INPUT DATA:

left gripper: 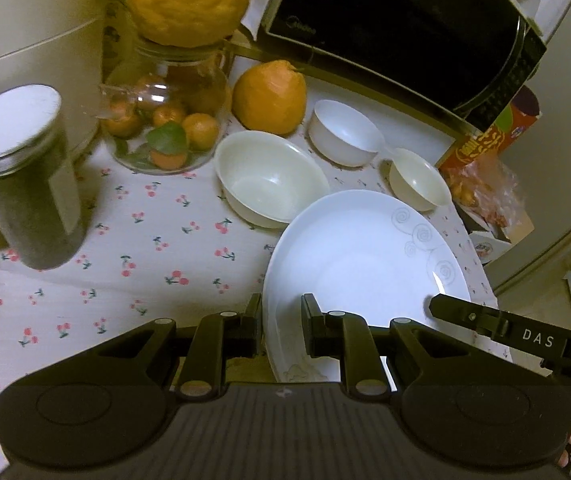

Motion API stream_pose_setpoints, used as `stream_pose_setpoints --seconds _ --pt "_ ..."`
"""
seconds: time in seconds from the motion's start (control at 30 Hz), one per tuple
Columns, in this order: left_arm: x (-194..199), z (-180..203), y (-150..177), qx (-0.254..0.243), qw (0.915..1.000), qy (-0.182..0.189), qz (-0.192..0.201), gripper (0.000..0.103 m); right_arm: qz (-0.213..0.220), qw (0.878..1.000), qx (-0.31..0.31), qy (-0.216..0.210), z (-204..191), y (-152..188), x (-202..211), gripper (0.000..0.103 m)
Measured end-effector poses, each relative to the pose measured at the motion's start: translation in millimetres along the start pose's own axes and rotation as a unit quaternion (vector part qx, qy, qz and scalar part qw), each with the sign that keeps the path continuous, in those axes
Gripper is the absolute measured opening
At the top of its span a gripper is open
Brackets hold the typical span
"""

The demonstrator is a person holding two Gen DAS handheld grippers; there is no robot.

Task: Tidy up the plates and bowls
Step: 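Lift the white plate with both grippers and lower it onto the other white plate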

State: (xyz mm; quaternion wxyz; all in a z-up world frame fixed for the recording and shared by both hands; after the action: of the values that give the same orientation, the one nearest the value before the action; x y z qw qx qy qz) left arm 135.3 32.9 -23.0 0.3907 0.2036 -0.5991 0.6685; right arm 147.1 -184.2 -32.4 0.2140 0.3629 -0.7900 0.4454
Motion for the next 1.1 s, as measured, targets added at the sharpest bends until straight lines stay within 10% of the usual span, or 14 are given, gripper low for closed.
stream_pose_setpoints --seconds 1.1 --pt "-37.7 28.9 0.2 -0.046 0.9973 -0.051 -0.026 0.017 0.011 0.997 0.029 0.07 12.4 -6.9 -21.2 0.022"
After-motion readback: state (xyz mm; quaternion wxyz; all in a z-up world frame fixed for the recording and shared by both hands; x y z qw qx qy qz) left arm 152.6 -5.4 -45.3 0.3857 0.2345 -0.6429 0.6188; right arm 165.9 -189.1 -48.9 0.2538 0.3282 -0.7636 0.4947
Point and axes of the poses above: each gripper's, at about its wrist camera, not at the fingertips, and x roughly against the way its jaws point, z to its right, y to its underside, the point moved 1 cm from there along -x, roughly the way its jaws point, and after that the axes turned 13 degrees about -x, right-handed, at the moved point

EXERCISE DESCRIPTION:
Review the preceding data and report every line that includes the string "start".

YOUR RESPONSE:
seconds: time in seconds from the motion's start (control at 30 Hz), one per tuple
Measured end-effector poses, each relative to the pose measured at the motion's start: translation in millimetres along the start pose's own axes and rotation as a unit quaternion (vector part qx, qy, qz and scalar part qw), each with the sign that keeps the path continuous, in those axes

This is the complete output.